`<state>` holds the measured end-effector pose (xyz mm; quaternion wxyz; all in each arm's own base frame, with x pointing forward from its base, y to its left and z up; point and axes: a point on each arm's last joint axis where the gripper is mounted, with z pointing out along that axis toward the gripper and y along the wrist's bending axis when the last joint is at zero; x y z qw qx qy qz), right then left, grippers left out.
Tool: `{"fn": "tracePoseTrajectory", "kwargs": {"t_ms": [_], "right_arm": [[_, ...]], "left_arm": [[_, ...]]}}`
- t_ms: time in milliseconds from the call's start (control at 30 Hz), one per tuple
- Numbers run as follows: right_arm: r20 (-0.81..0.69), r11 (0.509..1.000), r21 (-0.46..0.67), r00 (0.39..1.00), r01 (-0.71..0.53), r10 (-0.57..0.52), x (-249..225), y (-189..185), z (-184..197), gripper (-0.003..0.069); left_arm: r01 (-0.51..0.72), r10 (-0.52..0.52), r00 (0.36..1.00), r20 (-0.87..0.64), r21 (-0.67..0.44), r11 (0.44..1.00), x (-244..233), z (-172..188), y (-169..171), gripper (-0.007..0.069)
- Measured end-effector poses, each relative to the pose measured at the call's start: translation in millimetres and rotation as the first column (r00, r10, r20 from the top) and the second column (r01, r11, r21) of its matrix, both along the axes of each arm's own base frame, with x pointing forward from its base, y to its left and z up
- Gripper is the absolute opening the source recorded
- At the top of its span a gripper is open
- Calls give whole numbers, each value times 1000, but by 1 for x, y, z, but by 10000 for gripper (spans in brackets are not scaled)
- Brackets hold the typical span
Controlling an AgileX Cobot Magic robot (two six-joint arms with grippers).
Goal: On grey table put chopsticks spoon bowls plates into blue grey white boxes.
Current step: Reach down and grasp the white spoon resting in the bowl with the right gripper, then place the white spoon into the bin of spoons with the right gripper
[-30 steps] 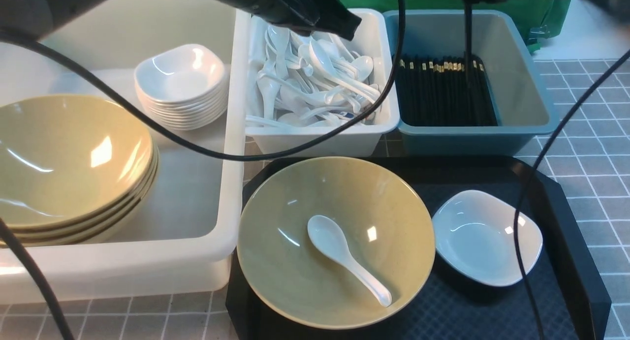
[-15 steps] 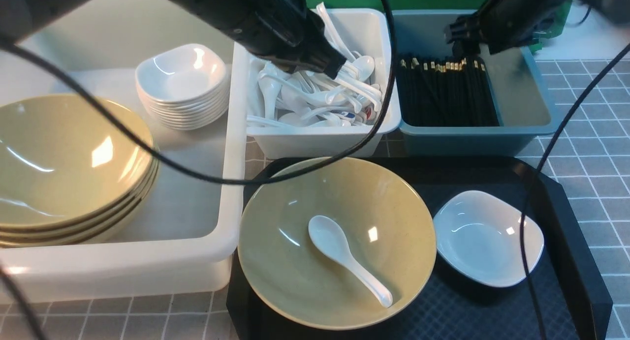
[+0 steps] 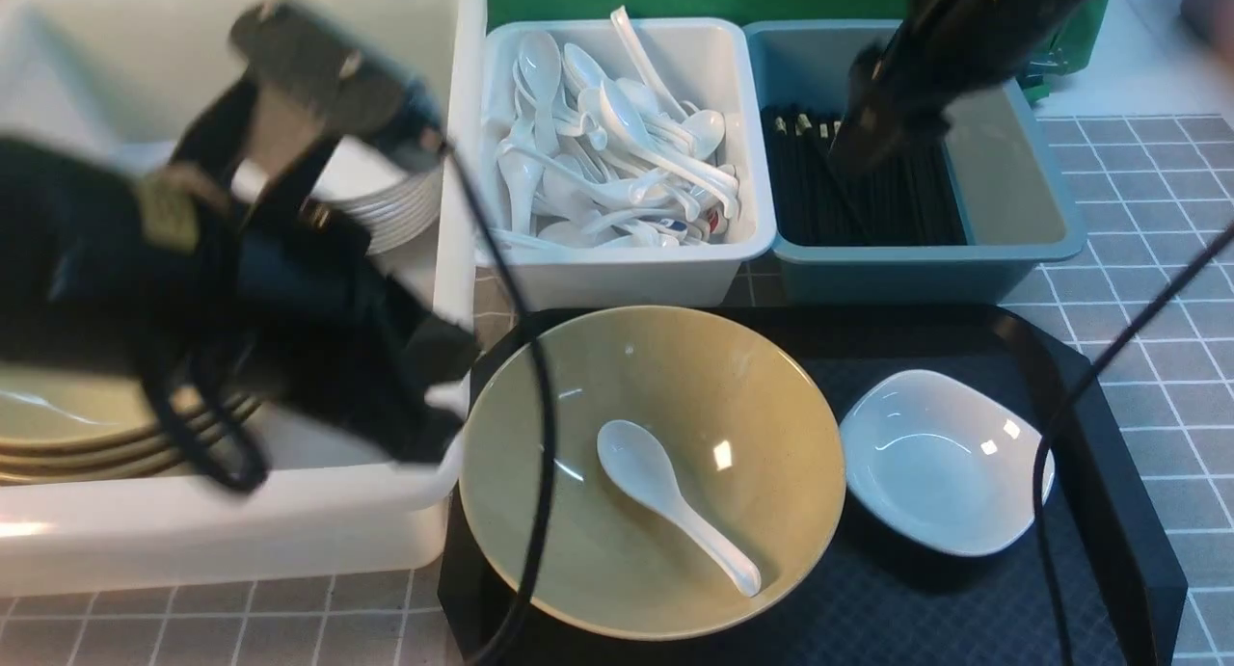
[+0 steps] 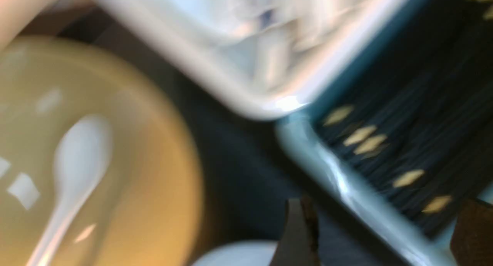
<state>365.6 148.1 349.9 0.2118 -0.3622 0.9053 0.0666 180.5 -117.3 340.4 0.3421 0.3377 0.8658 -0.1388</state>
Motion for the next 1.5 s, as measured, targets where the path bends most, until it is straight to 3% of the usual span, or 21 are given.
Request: {"fn": "tracePoseTrajectory", "kwargs": {"t_ms": [367,733,800,833,867,933,1033,1067,1333,1500], "right_arm": [[-241,968,-68,945,-243,220,-71,99,-71,524],[-384,964,-138,909,-229,161,-69,133,-143,519],[-396,962,-145,904,-233,159,-69,135,-149,501],[-401,961,-149,902,-234,158,-69,135,-152,454],[-401,961,-149,902,-234,158,-69,135,-152,454],[-395,959,-154,904,-239,162,-69,137,-151,328],[-370,956,-162,913,-244,170,-66,138,-146,202],[-342,955,-166,923,-245,177,-62,140,-140,123],[-22,967,-166,981,-193,192,-27,140,-57,105],[242,998,-23,968,-63,67,13,117,-12,105]], "left_arm": [[-50,51,998,31,-49,998,-28,-25,17,-11],[-54,56,998,41,-54,997,-27,-27,17,-11],[-55,57,997,48,-53,997,-27,-27,17,-11],[-56,59,997,57,-55,997,-26,-26,17,-11],[-56,60,996,59,-55,997,-26,-26,17,-11],[-59,64,995,76,-61,996,-25,-25,17,-11],[-62,68,994,90,-70,996,-24,-24,17,-11],[-64,72,992,102,-77,995,-23,-23,17,-11],[-72,86,986,142,-100,992,-18,-20,15,-11],[-86,103,982,157,-110,990,-7,-25,10,-11]]}}
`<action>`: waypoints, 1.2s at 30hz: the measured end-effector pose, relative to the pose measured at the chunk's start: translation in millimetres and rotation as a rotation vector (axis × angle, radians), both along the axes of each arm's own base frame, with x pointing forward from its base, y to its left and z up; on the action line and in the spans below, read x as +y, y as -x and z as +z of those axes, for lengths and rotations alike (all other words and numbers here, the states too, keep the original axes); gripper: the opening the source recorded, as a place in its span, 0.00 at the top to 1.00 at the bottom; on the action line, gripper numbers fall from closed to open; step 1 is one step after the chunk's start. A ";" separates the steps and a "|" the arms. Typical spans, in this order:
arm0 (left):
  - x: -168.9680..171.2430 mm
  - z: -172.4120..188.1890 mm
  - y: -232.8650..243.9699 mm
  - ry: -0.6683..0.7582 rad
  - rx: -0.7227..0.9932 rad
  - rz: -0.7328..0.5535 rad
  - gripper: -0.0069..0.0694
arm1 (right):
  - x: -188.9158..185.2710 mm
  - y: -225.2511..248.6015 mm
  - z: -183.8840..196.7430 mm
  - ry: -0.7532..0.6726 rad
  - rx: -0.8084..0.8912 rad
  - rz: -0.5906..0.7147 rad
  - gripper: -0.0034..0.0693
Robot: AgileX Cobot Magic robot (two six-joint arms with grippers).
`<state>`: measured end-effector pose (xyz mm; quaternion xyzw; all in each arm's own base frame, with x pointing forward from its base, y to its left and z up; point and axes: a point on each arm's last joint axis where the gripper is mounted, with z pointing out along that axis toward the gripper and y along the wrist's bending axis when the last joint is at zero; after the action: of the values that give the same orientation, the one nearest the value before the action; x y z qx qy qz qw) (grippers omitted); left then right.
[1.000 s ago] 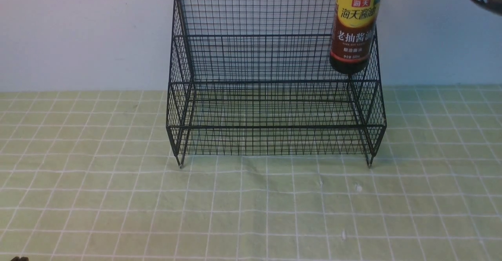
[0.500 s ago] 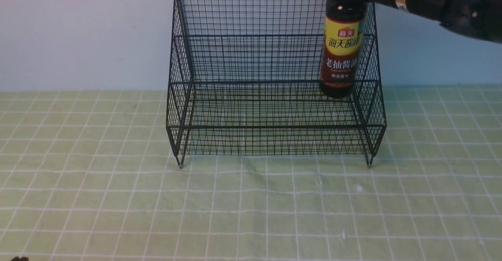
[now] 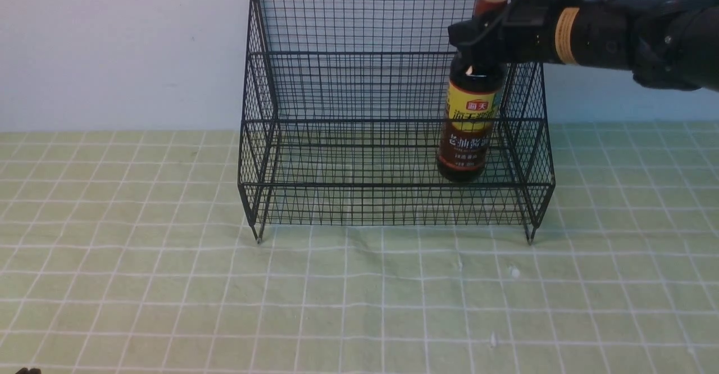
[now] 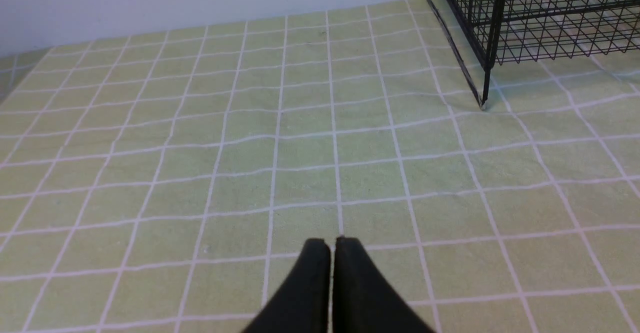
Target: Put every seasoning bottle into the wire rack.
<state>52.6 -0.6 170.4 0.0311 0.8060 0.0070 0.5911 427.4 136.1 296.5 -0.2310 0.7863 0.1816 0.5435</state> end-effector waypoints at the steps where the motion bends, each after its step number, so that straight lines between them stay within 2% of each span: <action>1: 0.0 0.0 0.0 0.000 0.000 0.000 0.92 | 0.0 0.0 -0.1 0.000 0.001 0.000 0.59; 7: 0.0 0.0 0.0 0.000 0.000 0.000 0.92 | 0.2 0.1 0.0 -0.015 0.013 -0.004 0.57; 12: 0.0 0.0 0.0 0.000 0.000 0.000 0.92 | 3.0 4.2 3.8 -0.046 0.030 0.029 0.46; 16: 0.0 -0.1 0.0 0.000 0.001 0.000 0.92 | 0.6 15.1 29.3 -0.060 -0.025 0.033 0.40; 25: 0.0 -0.1 0.0 0.000 0.001 0.000 0.92 | -5.3 38.2 74.0 -0.083 -0.129 0.034 0.39; 30: 0.0 -0.1 0.0 0.000 0.001 0.000 0.92 | -11.0 55.9 103.4 -0.060 -0.231 0.030 0.44; 35: 0.0 -0.1 0.0 0.000 0.001 0.000 0.92 | -22.2 81.4 141.7 0.088 -0.447 0.012 0.62; 36: 0.0 -0.1 0.0 0.000 0.001 0.000 0.92 | -22.7 82.3 143.0 0.098 -0.457 0.011 0.62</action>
<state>52.6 -0.6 170.3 0.0310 0.8063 0.0070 0.5907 345.1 113.4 439.5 -0.2963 0.6493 0.0891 0.6947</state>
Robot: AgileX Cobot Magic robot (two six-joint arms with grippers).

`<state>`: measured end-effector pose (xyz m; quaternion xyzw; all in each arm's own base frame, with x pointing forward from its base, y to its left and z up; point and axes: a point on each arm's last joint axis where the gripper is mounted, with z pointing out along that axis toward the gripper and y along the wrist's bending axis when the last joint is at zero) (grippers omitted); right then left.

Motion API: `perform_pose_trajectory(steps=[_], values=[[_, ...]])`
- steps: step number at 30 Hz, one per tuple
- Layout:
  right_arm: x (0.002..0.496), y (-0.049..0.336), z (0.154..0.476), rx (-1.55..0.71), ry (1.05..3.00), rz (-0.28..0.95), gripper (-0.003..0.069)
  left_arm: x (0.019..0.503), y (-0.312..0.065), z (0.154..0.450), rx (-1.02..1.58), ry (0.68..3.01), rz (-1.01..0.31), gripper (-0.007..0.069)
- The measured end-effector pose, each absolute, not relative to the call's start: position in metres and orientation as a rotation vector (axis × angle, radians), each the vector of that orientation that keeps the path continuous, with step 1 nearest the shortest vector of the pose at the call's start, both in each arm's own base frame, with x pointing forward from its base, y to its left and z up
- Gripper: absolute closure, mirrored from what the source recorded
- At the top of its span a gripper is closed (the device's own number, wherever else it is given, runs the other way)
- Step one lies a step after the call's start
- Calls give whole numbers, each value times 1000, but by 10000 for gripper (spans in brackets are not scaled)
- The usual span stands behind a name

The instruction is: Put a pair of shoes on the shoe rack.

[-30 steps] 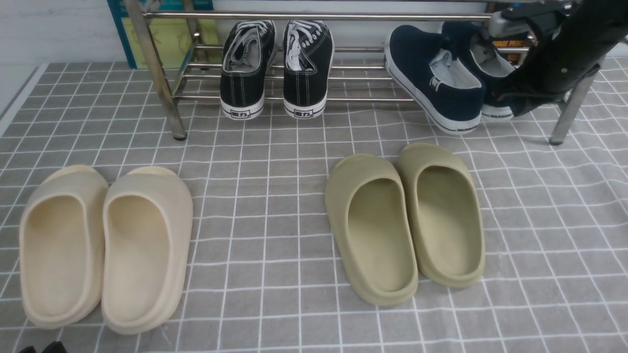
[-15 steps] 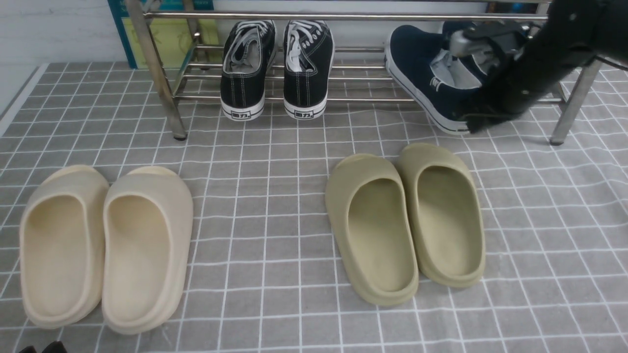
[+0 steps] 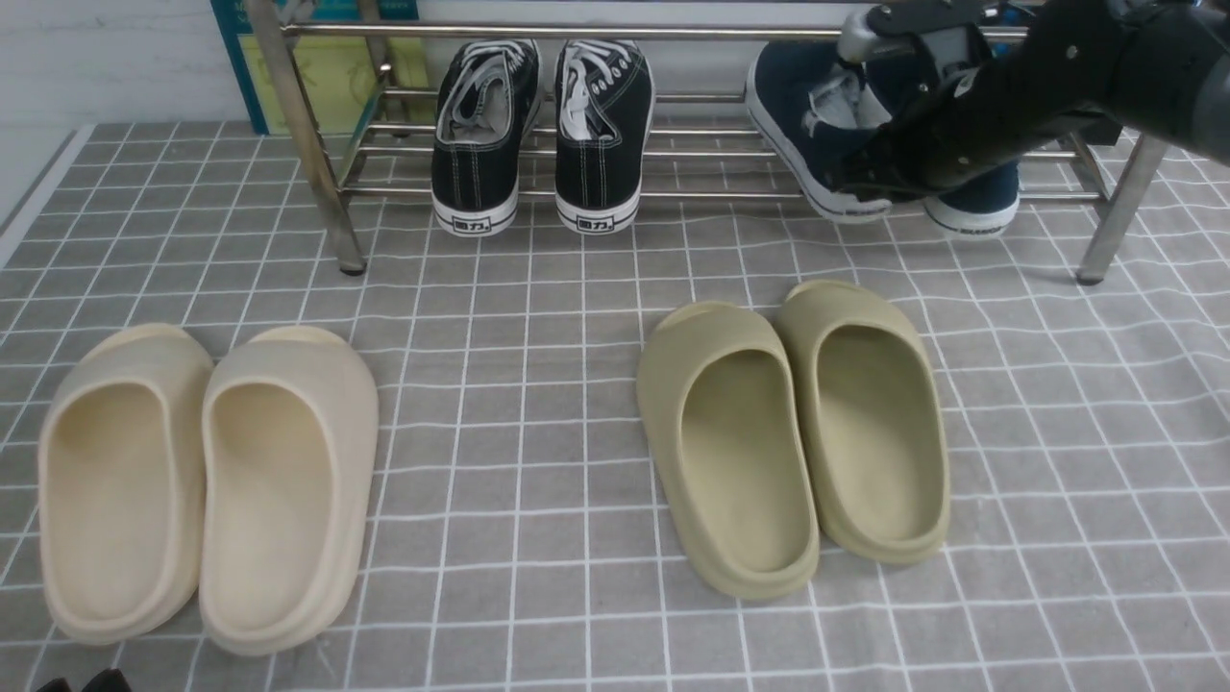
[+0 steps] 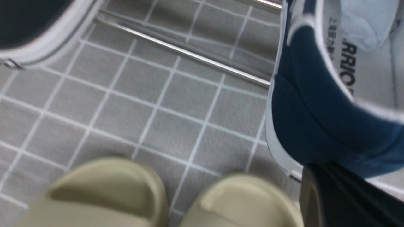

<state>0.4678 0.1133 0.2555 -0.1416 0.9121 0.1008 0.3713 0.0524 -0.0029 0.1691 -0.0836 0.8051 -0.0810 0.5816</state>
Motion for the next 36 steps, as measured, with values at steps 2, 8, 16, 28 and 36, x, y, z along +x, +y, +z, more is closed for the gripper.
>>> perform_pose_trajectory(steps=[2,8,16,28,36], values=[[466,112,254,-380,2369,254,651,52,-3,169,-195,1881,-189,386],[446,111,278,-424,2431,275,648,52,-3,169,-195,1881,-189,386],[357,89,389,-413,2226,269,645,52,-3,169,-195,1881,-189,386],[229,61,388,-326,2052,275,643,52,-3,169,-195,1881,-189,386],[166,51,400,-341,1984,301,638,52,-3,169,-195,1881,-189,386]])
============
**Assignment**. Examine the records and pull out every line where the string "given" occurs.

**Answer section**.
Motion for the next 1.5 s, as measured, targets where the path bends most, until it is straight to 3% of the usual span, or 21 are given.
- At the top of its span a gripper is closed (the device's own number, wherever else it is given, runs the other way)

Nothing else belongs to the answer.